• [EXERCISE PROMPT]
Line by line, copy the data below exactly.

PROVIDED RECORDS below:

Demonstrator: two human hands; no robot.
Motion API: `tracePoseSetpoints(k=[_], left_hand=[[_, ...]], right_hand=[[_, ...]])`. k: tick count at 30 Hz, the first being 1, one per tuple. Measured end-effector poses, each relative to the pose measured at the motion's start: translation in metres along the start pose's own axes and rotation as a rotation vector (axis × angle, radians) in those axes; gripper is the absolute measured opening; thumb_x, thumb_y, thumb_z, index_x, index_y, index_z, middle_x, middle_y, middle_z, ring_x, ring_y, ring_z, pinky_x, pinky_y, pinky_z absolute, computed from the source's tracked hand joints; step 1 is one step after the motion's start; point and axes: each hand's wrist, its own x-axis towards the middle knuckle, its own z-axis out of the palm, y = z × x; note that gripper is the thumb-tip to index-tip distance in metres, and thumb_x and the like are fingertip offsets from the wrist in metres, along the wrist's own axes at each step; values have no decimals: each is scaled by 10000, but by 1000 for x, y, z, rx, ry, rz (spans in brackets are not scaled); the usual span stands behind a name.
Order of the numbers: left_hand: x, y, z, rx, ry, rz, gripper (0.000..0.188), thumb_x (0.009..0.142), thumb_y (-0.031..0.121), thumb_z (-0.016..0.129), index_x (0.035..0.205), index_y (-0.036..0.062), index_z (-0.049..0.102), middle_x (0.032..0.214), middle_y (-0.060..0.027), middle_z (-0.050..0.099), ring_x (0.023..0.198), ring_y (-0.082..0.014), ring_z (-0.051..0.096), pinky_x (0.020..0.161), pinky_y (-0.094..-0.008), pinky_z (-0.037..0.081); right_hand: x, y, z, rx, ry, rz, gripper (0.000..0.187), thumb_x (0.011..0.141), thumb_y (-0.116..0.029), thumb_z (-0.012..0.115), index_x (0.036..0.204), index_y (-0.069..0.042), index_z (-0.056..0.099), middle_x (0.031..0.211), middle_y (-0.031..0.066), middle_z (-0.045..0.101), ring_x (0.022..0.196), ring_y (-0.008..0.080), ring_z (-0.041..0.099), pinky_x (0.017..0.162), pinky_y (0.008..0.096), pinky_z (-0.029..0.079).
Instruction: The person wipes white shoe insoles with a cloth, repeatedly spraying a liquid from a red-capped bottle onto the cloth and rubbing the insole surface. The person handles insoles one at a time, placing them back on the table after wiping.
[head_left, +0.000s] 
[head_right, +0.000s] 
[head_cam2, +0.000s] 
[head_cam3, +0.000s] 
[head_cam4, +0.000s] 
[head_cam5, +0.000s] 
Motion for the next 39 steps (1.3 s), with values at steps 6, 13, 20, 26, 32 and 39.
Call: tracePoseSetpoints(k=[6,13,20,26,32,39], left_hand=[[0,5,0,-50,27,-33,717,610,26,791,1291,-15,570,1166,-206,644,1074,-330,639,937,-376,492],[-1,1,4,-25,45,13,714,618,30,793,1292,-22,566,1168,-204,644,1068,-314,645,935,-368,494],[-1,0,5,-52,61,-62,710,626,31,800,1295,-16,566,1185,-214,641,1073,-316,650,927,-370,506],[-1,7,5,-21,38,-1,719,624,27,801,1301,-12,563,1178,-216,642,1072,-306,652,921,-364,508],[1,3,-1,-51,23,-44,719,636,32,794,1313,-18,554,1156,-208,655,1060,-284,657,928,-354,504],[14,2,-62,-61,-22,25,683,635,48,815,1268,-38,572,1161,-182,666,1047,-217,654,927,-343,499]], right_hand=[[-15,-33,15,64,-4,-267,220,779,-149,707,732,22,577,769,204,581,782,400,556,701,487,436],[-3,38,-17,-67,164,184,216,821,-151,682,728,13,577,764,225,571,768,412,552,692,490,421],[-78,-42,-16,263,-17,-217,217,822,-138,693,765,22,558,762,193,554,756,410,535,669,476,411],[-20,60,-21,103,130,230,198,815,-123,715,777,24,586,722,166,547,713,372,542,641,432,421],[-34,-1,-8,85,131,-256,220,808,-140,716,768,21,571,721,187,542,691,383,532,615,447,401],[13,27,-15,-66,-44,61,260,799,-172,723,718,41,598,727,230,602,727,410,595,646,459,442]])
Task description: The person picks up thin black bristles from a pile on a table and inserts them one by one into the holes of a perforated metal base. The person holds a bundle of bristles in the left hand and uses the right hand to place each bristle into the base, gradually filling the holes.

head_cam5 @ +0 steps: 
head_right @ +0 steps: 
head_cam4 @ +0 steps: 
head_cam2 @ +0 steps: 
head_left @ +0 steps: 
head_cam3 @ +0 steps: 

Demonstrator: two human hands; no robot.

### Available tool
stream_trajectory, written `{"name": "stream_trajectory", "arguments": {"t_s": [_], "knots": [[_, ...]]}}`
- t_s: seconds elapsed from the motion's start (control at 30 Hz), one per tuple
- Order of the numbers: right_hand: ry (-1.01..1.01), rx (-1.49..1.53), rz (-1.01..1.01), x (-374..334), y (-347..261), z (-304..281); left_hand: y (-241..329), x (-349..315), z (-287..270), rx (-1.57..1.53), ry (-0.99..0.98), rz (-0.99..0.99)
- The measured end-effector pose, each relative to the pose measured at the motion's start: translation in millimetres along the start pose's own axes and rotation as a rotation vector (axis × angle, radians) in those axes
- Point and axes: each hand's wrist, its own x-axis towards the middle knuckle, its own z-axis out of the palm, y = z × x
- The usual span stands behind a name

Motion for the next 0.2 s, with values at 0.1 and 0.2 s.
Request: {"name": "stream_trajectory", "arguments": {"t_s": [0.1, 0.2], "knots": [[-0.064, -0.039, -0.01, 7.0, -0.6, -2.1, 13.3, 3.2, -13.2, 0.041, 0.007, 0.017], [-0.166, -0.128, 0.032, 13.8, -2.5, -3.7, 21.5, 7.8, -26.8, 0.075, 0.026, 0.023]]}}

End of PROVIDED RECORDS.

• [TASK ANSWER]
Demonstrator: two human hands; no robot.
Motion API: `tracePoseSetpoints(k=[_], left_hand=[[_, ...]], right_hand=[[_, ...]])`. k: tick count at 30 Hz, the first being 1, one per tuple. Measured end-effector poses, each relative to the pose measured at the motion's start: translation in metres along the start pose's own axes and rotation as a rotation vector (axis × angle, radians) in those axes; gripper is the absolute measured opening; thumb_x, thumb_y, thumb_z, index_x, index_y, index_z, middle_x, middle_y, middle_z, ring_x, ring_y, ring_z, pinky_x, pinky_y, pinky_z absolute, computed from the source's tracked hand joints; step 1 is one step after the motion's start; point and axes: each hand's wrist, its own x-axis towards the middle knuckle, its own z-axis out of the palm, y = z × x; note that gripper is the thumb-tip to index-tip distance in metres, and thumb_x and the like are fingertip offsets from the wrist in metres, along the wrist's own axes at each step; values have no decimals: each is scaled by 10000, but by 1000 for x, y, z, rx, ry, rz (spans in brackets are not scaled); the usual span stands behind a name.
Order of the numbers: left_hand: x, y, z, rx, ry, rz, gripper (0.000..0.188), thumb_x (0.009..0.142), thumb_y (-0.031..0.121), thumb_z (-0.016..0.129), index_x (0.035..0.205), index_y (-0.036..0.062), index_z (-0.049..0.102), middle_x (0.032..0.214), middle_y (-0.060..0.027), middle_z (-0.050..0.099), ring_x (0.023..0.198), ring_y (-0.082..0.014), ring_z (-0.051..0.096), pinky_x (0.020..0.161), pinky_y (-0.094..-0.008), pinky_z (-0.037..0.081); right_hand: x, y, z, rx, ry, rz, gripper (0.000..0.187), thumb_x (0.011..0.141), thumb_y (-0.116..0.029), thumb_z (-0.012..0.115), index_x (0.036..0.204), index_y (-0.069..0.042), index_z (-0.056..0.099), middle_x (0.031..0.211), middle_y (-0.031..0.066), middle_z (-0.045..0.101), ring_x (0.022..0.196), ring_y (-0.008..0.080), ring_z (-0.041..0.099), pinky_x (0.017..0.162), pinky_y (0.008..0.096), pinky_z (-0.029..0.079).
Instruction: The person wipes white shoe insoles with a cloth, repeatedly spraying a liquid from a red-capped bottle onto the cloth and rubbing the insole surface. The person handles insoles one at a time, placing them back on the table after wiping.
[head_left, +0.000s] 
[head_right, +0.000s] 
[head_cam2, +0.000s] 
[head_cam3, +0.000s] 
[head_cam4, +0.000s] 
[head_cam5, +0.000s] 
Motion for the next 39 steps (1.3 s), with values at steps 6, 13, 20, 26, 32 and 39.
Call: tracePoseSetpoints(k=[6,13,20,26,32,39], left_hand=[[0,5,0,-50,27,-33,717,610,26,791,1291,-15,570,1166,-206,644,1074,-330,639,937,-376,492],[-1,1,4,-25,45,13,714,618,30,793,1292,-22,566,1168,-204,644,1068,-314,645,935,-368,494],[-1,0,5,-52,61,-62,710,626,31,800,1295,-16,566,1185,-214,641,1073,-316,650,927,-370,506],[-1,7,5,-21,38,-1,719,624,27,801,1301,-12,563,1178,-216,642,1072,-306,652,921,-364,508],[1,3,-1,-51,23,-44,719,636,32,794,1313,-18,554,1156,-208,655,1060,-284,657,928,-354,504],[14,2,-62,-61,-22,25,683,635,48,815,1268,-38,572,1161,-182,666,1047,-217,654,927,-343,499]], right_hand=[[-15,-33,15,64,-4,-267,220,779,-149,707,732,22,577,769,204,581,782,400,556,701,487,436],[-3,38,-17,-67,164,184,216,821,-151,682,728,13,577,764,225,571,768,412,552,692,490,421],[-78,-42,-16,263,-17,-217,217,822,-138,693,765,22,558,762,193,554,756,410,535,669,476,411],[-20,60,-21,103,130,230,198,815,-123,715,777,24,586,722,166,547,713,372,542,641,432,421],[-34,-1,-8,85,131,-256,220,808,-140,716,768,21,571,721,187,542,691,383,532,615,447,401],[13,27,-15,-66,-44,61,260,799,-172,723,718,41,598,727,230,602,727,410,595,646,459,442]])
Task description: The person picks up thin black bristles from a pile on a table and inserts them one by one into the holes of a perforated metal base. The person holds a bundle of bristles in the left hand and uses the right hand to place each bristle into the base, gradually filling the holes.

head_cam5 @ +0 steps: 
head_right @ +0 steps: 
head_cam4 @ +0 steps: 
head_cam2 @ +0 steps: 
head_left @ +0 steps: 
head_cam3 @ +0 steps: 

Demonstrator: two human hands; no robot.

### Available tool
stream_trajectory, written `{"name": "stream_trajectory", "arguments": {"t_s": [_], "knots": [[_, ...]]}}`
- t_s: seconds elapsed from the motion's start (control at 30 Hz), one per tuple
- Order of the numbers: right_hand: ry (-1.01..1.01), rx (-1.49..1.53), rz (-1.01..1.01), x (-374..334), y (-347..261), z (-304..281); left_hand: y (-241..329), x (-349..315), z (-287..270), rx (-1.57..1.53), ry (-0.99..0.98), rz (-0.99..0.99)
- The measured end-effector pose, each relative to the pose measured at the motion's start: translation in millimetres along the start pose's own axes and rotation as a rotation vector (axis × angle, radians) in those axes
- Point and axes: each hand's wrist, its own x-axis towards the middle knuckle, its own z-axis out of the palm, y = z × x
- The usual span stands behind a name

Motion for the next 0.2 s, with values at 0.1 and 0.2 s.
Request: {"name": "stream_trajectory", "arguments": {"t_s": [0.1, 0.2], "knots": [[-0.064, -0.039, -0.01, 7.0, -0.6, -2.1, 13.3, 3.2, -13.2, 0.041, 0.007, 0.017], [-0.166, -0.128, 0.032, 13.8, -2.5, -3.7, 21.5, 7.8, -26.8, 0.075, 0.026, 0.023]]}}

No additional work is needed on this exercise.